We rejoice that there seems more liberality among good men, and that they have made up their minds to let each one work in his own way. The scalping-knives are being dulled.
The cheerfulness and good humor which have this year characterized our church courts is remarkable and in strong contrast with the old-time ecclesiastical fights which shook synods and conferences. Religious controversies always have been the most bitter of all controversies; and when ministers do fight, they fight like vengeance. Once a church court visiting a place would not only spend much of their own time in sharp contention, but would leave the religious community to continue the quarrel after adjournment. Now they have a time of good cheer while in convention, and leave only one dispute behind them among the families, and that arising from the fact that each one claims it had the best ministers and elders at their house. Contention is a child of the darkness, peace the daughter of the light. The only help for a cow’s hollow horn is a gimlet-hole bored through it, and the best way to cure religious combatants is to let more gospel light through their antlers.

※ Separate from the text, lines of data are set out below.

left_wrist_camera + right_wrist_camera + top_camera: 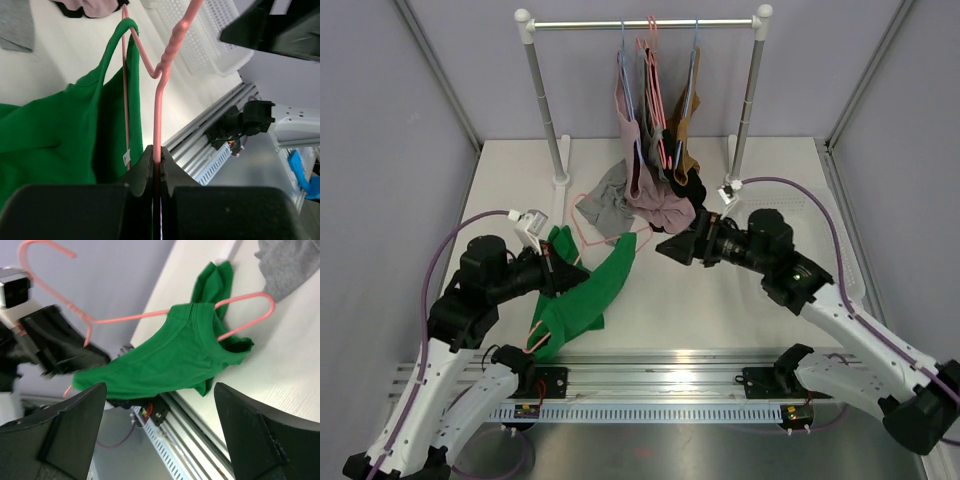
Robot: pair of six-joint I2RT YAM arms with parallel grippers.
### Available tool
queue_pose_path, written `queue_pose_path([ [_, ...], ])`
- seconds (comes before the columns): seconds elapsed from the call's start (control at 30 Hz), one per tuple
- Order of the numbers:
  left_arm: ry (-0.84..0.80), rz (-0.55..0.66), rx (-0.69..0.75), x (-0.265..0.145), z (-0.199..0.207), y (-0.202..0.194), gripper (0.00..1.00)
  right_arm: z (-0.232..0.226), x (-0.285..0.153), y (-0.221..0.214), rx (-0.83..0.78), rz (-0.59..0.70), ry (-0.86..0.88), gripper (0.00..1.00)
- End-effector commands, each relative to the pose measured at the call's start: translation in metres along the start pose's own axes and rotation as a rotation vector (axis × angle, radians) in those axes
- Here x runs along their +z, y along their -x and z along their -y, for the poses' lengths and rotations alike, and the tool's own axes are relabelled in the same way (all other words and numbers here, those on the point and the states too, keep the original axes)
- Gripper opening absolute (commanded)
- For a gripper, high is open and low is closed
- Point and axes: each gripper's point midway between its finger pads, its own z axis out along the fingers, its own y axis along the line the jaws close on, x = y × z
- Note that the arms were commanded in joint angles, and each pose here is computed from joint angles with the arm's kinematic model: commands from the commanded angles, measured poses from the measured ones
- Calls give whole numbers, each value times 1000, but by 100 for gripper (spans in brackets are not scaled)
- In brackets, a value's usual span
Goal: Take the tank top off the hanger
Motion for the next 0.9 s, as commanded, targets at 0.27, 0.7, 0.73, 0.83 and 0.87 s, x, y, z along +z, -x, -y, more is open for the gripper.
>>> queue_pose_path([
  [0.27,-194,66,20,2,32,8,0,2,103,-17,-176,34,-215,88],
  [0.7,-159,63,40,0,26,5,0,41,114,-18,-241,82,-401,7],
  [0.73,-154,57,40,0,25,4,0,42,113,-19,-243,78,-404,0],
  [0.83,-116,57,48,-2,20,4,0,57,103,-16,-271,95,-480,0],
  [0.87,-97,49,50,-1,16,4,0,62,99,-13,-282,103,-513,0],
])
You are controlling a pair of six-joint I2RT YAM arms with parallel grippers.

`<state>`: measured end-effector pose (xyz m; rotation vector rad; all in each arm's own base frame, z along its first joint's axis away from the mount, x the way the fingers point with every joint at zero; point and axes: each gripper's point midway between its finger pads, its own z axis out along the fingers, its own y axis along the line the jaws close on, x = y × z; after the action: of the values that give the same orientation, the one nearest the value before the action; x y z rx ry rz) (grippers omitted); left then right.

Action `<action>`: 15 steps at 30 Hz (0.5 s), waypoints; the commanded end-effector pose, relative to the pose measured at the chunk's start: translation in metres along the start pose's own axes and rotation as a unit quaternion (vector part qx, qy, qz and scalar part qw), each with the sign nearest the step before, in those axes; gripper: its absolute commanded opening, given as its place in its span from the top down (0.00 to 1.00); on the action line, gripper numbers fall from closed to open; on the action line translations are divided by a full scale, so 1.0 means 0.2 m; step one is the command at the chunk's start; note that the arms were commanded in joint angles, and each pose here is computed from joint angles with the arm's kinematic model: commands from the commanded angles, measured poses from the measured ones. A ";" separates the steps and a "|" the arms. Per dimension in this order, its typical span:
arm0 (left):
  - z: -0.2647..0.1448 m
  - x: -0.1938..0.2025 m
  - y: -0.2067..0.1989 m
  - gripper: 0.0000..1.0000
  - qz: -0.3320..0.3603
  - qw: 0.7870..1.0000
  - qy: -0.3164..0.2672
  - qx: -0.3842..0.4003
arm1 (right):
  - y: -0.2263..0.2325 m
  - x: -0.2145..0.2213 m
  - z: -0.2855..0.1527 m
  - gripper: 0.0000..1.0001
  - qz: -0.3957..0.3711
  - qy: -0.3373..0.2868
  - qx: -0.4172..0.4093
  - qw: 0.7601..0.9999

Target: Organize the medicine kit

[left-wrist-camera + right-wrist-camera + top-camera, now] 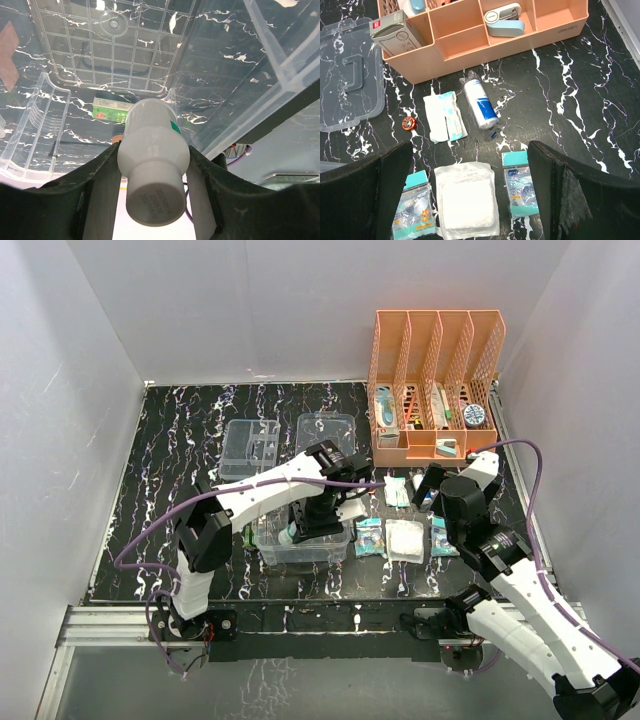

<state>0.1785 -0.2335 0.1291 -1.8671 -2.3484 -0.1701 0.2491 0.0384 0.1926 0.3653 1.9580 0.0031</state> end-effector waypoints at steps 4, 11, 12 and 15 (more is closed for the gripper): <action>-0.04 0.07 0.15 1.00 -0.006 0.998 0.025 -0.059 | 0.02 -0.09 -0.02 0.02 0.023 -0.027 -0.007 0.999; 0.08 0.08 0.23 1.00 0.033 0.993 0.089 -0.075 | 0.02 -0.09 -0.04 0.02 0.028 -0.029 -0.010 0.999; 0.09 0.08 0.24 1.00 0.037 0.992 0.094 -0.077 | 0.01 -0.09 -0.04 0.01 0.029 -0.029 -0.010 0.999; 0.14 0.06 0.26 1.00 0.047 0.990 0.111 -0.078 | 0.01 -0.10 -0.05 0.01 0.033 -0.033 -0.012 0.999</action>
<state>0.2175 -0.2215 0.1097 -1.9170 -2.2758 -0.4044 0.2470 0.0375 0.1974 0.3742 1.9391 0.0194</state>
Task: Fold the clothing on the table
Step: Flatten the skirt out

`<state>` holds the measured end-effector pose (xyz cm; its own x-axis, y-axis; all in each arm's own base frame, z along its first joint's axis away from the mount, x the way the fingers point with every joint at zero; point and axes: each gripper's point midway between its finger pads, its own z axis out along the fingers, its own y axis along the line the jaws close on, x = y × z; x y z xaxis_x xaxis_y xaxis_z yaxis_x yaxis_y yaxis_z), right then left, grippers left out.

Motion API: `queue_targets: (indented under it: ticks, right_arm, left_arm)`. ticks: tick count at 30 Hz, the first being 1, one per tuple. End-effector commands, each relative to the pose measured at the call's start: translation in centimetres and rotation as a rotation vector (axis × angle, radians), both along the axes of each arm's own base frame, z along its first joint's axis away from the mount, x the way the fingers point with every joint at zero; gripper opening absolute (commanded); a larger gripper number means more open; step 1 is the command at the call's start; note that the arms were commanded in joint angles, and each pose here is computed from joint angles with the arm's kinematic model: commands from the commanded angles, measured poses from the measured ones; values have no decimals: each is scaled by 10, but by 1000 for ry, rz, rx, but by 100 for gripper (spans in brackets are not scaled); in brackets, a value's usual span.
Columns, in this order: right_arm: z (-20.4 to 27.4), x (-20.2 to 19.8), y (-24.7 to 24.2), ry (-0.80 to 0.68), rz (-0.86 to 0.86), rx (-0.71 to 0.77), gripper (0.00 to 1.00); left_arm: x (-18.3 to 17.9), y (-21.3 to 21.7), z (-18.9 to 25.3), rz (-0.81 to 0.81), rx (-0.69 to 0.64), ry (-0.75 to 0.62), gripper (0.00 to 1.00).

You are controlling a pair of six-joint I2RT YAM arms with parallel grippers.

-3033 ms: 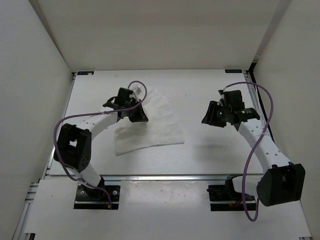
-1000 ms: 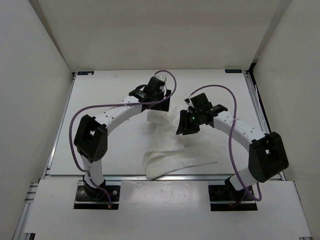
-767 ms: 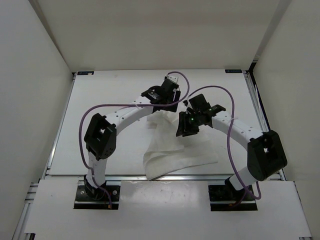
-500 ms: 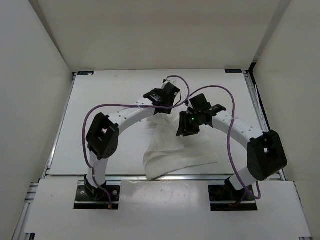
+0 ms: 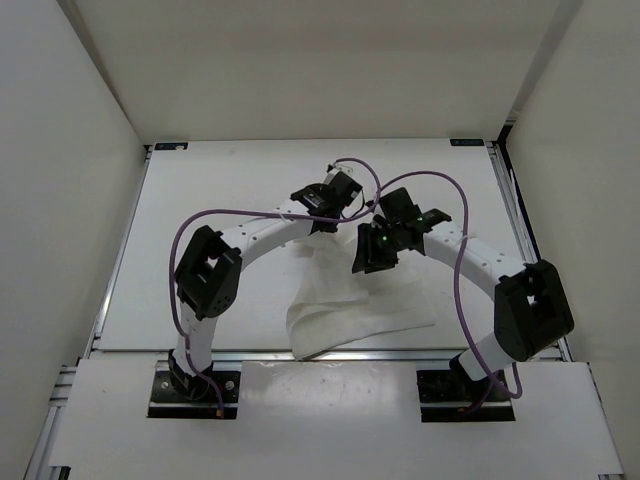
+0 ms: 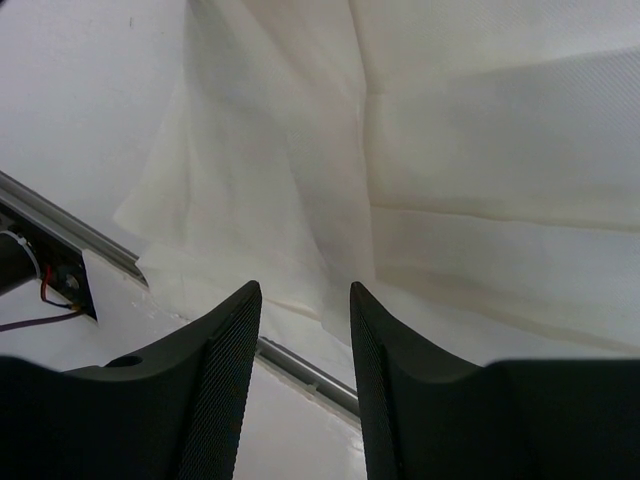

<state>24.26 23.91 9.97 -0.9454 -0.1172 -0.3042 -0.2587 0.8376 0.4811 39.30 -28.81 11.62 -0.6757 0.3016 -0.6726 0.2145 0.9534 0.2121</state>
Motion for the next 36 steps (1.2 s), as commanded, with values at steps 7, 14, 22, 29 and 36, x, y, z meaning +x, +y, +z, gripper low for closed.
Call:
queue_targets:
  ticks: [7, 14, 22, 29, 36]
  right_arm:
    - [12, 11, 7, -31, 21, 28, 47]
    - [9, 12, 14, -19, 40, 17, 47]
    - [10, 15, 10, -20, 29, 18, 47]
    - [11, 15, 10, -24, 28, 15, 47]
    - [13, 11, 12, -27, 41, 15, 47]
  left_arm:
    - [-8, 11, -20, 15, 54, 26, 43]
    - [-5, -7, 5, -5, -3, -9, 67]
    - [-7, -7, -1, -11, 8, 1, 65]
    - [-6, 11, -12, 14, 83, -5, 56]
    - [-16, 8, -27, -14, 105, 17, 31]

As we sat at the head of the table interested in all that was going on, and saw Governor Wiseman with his honorable name, and Quizzle and Heavyasbricks with their unattractive titles, we thought of the affliction of an awkward or ill-omened name.

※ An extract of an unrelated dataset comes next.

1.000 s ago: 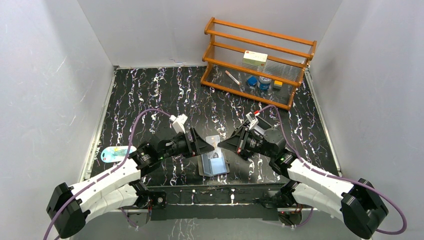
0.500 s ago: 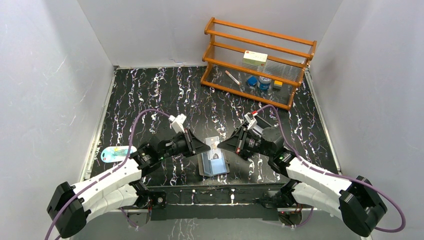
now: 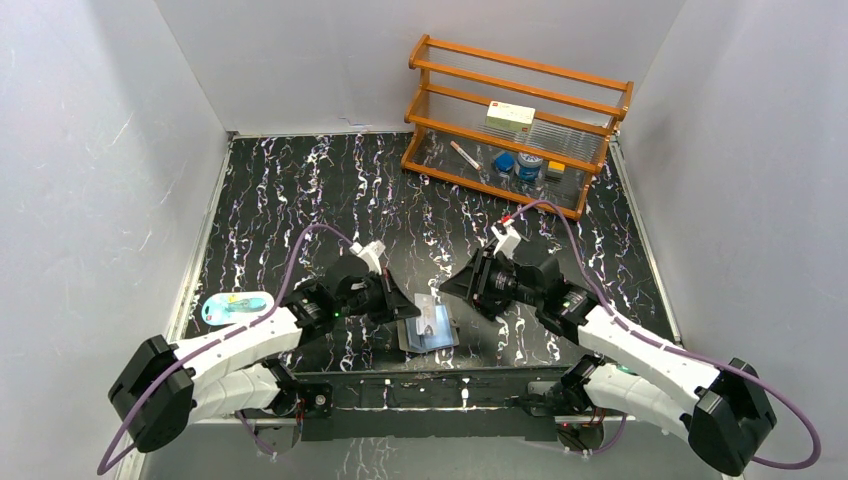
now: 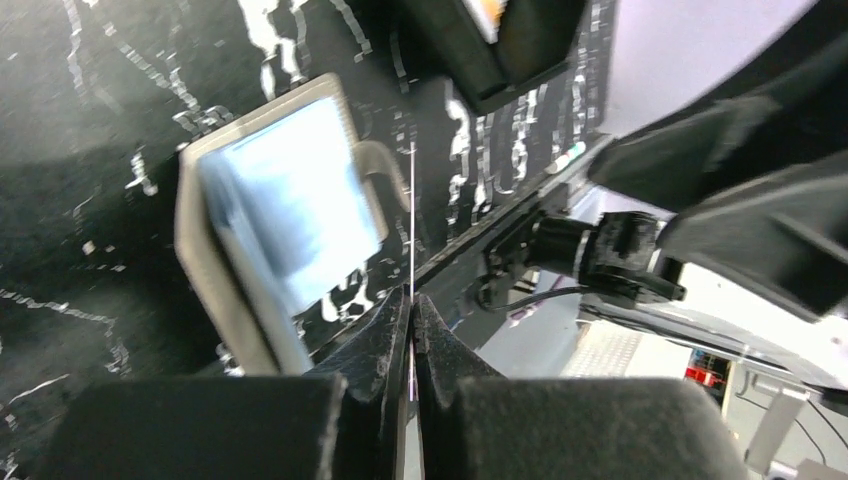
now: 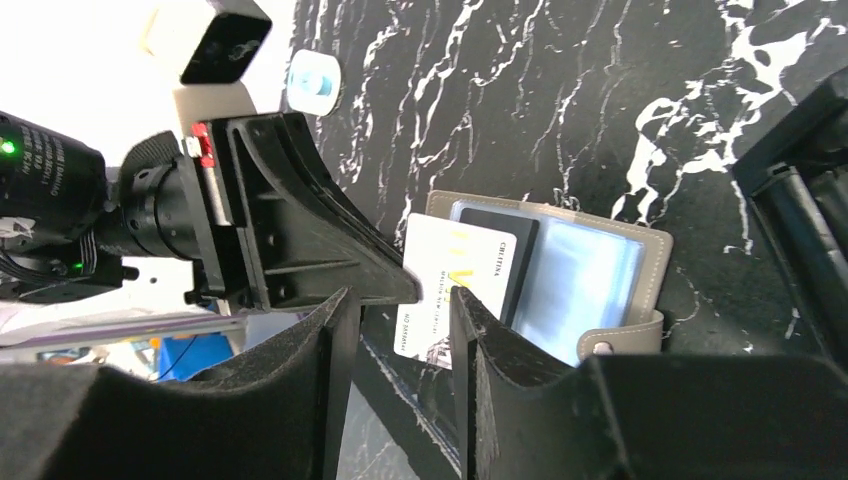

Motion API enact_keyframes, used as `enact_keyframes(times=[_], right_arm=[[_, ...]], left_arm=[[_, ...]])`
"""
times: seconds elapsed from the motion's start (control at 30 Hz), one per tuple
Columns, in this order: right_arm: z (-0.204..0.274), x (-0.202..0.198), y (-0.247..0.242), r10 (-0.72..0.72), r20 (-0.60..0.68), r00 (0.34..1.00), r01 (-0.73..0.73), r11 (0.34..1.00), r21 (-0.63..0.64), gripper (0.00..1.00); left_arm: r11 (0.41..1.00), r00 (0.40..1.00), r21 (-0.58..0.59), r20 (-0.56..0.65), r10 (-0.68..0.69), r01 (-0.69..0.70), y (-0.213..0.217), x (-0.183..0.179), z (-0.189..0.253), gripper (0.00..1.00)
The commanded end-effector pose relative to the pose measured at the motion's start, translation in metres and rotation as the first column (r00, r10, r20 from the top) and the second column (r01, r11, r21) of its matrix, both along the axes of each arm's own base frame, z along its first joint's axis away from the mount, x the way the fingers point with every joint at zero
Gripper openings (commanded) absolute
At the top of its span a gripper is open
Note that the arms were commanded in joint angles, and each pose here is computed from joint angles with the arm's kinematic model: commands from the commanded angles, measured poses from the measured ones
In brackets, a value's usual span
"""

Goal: Put the credit cards into the card holder
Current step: Pick up the credit card from the storage box, then insert the credit card into the card holder.

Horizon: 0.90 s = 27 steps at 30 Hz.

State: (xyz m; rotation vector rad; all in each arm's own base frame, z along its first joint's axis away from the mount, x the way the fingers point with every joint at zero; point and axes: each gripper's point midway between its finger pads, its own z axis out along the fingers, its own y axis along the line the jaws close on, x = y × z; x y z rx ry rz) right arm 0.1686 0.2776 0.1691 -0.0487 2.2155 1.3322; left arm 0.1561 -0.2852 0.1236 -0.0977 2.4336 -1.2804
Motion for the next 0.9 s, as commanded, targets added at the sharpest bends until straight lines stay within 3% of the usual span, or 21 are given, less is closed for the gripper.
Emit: enact_keyframes(times=[0.0,0.27,0.5,0.67,0.87], right_arm=[[-0.006,0.006,-0.006,-0.027,0.021,0.999,0.029,0.993,-0.111,0.46],[-0.054,-0.004,0.009,0.067,0.003,0.998,-0.062,0.932,-0.356,0.46],[-0.100,-0.010,0.011,0.131,-0.015,0.991,-0.113,0.787,-0.606,0.45],[-0.119,-0.015,0.005,0.128,-0.018,0.992,-0.108,0.746,-0.657,0.37],[-0.130,-0.019,-0.010,0.084,-0.019,0.996,-0.075,0.744,-0.664,0.26]], left_arm=[[0.996,0.999,0.089,-0.052,-0.002,0.007,0.011,-0.008,-0.018,0.00],[0.978,0.994,0.209,-0.102,0.038,-0.016,0.036,-0.019,-0.064,0.00],[0.953,0.990,0.300,-0.118,0.074,-0.035,0.049,-0.019,-0.086,0.00],[0.961,0.990,0.277,-0.125,0.067,-0.030,0.048,-0.022,-0.094,0.00],[0.967,0.989,0.250,-0.125,0.080,-0.047,0.048,-0.023,-0.090,0.00]])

When there are so many pleasant names by which children may be called, what right has a parent to place on his child’s head a disadvantage at the start? Worse than the gauntlet of measles and whooping-cough and mumps which the little ones have to run is this parental outrage.

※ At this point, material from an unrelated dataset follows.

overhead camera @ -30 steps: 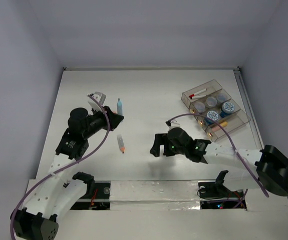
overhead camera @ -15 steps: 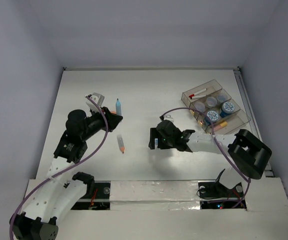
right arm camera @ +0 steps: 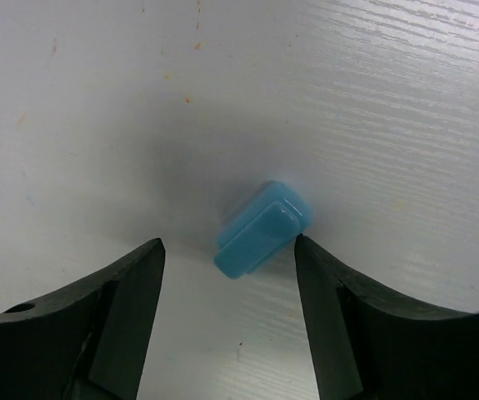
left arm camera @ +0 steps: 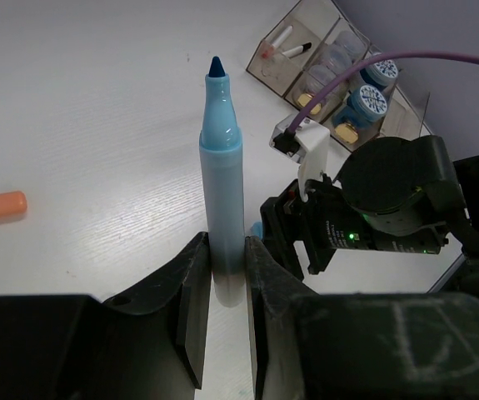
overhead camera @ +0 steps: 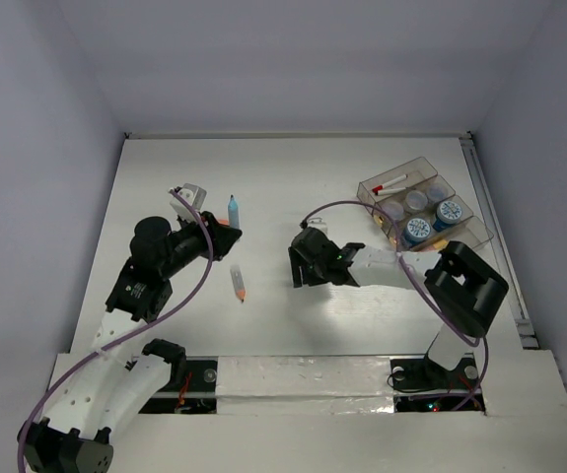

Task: Sort the stationery into containers
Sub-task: Pick up the pen cap from the center of the board.

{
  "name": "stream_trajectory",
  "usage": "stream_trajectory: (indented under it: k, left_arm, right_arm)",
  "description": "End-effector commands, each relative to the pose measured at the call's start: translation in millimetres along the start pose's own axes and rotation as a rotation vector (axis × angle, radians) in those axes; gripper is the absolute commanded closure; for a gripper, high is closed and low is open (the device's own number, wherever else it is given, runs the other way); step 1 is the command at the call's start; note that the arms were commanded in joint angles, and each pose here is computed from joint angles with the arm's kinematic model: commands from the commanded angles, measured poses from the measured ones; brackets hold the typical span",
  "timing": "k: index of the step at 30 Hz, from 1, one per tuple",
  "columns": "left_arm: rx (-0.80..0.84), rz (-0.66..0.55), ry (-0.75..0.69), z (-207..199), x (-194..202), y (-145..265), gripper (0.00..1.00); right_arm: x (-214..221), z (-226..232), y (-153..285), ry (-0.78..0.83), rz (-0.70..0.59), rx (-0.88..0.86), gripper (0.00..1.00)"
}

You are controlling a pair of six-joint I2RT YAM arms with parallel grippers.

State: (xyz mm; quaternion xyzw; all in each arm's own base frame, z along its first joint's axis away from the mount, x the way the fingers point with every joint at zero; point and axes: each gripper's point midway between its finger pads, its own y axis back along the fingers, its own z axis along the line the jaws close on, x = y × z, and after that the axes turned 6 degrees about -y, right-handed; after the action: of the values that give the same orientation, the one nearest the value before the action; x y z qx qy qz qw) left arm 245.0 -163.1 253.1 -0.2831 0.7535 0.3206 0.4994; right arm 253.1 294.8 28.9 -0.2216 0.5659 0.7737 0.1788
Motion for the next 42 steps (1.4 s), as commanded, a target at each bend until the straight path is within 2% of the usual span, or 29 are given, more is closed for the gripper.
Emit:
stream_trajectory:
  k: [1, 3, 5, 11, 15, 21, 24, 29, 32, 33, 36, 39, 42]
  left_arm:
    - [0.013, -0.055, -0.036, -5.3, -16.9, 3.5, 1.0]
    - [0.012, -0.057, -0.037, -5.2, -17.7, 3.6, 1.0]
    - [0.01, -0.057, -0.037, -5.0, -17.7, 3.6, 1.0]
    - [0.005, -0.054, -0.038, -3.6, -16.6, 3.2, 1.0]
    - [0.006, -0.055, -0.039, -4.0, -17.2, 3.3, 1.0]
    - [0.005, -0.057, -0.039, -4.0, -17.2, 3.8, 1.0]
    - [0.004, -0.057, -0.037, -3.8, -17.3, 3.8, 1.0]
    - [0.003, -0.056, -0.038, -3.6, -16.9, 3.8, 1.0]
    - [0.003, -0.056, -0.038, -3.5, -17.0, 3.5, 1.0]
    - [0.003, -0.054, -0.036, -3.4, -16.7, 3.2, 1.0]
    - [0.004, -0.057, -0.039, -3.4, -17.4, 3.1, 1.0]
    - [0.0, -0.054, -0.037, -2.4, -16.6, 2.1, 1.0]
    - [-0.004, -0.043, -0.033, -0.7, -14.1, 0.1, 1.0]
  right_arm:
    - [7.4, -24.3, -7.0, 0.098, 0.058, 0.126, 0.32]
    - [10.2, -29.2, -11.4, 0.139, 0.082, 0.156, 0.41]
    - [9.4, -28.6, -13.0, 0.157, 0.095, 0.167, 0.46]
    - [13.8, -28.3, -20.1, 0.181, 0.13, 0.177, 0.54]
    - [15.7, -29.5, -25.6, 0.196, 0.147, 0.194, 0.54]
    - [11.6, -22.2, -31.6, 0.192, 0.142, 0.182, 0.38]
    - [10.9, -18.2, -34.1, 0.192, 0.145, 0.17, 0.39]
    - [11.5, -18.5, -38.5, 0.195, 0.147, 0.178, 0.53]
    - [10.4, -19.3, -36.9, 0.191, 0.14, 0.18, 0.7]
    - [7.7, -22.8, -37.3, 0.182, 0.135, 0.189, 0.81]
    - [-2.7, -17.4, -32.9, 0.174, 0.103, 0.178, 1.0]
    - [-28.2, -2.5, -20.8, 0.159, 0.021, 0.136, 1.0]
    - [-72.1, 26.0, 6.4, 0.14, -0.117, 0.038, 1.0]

What a struggle in life that child will have who has been baptized Jedekiah or Mehitabel! If a child is “called after” some one living, let that one be past mid-life and of such temperament that there shall be no danger of his becoming an absconder and a cheat. As far as possible let the name given be short, so that in the course of a lifetime there be not too many weeks or months taken up in the mere act of signature. The burdens of life are heavy enough without putting upon any one the extra weight of too much nomenclature. It is a sad thing when an infant has two bachelor uncles, both rich and with outrageous names, for the baby will have to take both titles, and that is enough to make a case of infant mortality.